The next day Aasmund Bj?rgulfs?n, along with his wife and children, left for Gyrid’s ancestral estate at Hadeland. They had become alarmed by the rumors of the campaign. The people around Oslo were still filled with terror ever since Duke Eirik’s devastating incursion2 into the region some years before. Aasmund’s old mother was so frightened that she decided to seek refuge at Nonneseter; she was too frail to travel with the others. So Kristin would stay at Skog with the old woman, whom she called Grandmother, until Aasmund returned from Hadeland.

Around noontime, when the servants on the farm were resting, Kristin went up to the loft where she slept. She had brought along some clothing in a leather bag, and she hummed as she changed her clothes.

Her father had given her a dress made of thick cotton fabric from the East; it was sky-blue with an intricate red flower pattern. This is what she put on. She brushed and combed out her hair, tying it back from her face with red silk ribbons. She wrapped a red silk belt tightly around her waist and slipped Erlend’s rings onto her fingers, all the while wondering whether he would find her beautiful.

She had let the two dogs that had been up in the forest with Erlend sleep in the loft with her at night. Now she enticed them to come with her. She sneaked around the buildings and took the same path up through the outlying fields that she had used the day before.
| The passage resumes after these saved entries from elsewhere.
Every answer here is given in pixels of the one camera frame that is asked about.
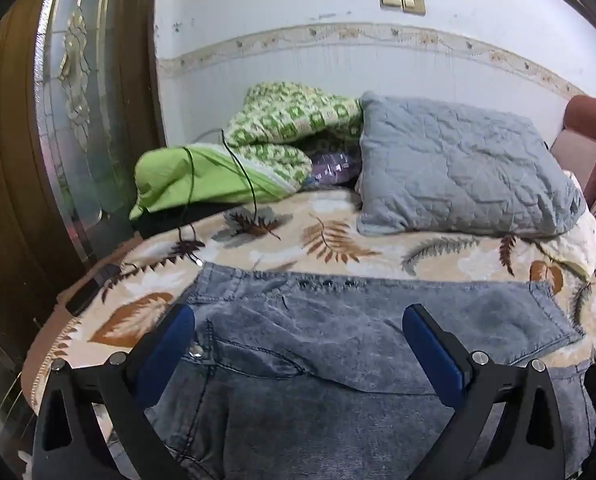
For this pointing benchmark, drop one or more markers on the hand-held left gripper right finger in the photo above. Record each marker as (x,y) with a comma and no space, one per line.
(433,355)

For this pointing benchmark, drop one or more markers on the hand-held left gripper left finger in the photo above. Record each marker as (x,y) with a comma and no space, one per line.
(170,345)

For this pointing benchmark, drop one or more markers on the blue denim pants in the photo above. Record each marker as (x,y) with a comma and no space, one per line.
(303,335)

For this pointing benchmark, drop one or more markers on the flat black object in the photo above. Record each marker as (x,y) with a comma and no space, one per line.
(85,292)

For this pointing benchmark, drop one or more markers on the leaf print blanket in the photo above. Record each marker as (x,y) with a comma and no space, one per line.
(328,240)

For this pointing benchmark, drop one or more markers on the grey quilted pillow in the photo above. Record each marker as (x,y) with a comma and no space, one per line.
(453,160)

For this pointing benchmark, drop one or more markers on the wooden door with decorative glass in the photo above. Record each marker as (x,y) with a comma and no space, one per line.
(77,110)

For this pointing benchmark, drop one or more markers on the green patterned quilt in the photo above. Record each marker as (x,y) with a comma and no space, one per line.
(288,115)

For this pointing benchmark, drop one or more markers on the reddish brown armchair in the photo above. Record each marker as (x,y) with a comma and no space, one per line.
(585,125)

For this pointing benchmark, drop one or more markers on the gold wall switch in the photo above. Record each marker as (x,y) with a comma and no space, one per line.
(414,4)
(390,0)
The forest meadow lay empty and still in the glare of the noonday sun. There was a hot fragrance coming from the spruce trees that surrounded it on all sides. The blazing sun and the blue sky seemed strangely close and harsh against the treetops.

Kristin sat down in the shade at the edge of the clearing. She wasn’t disappointed at Erlend’s absence. She was sure that he would come, and she felt a peculiar joy at being allowed to sit there alone, the first to arrive.

She listened to the soft buzz of insects across the yellow, scorched grass. She plucked off several dry, spice-scented flowers that she could reach without moving more than her hand. She twirled them between her fingers and sniffed at them; with her eyes wide open she sank into a kind of trance.

She didn’t move when she heard a horse approaching from the forest. The dogs growled and raised their hackles; then they bounded up across the meadow, barking and wagging their tails. Erlend jumped down from his horse at the edge of the forest and let it go with a slap on its loins. Then he ran down toward Kristin with the dogs leaping around him. He grabbed their snouts with his hands and walked toward her between the two animals, which were elk-gray and wolflike. Kristin smiled and reached out her hand without getting up.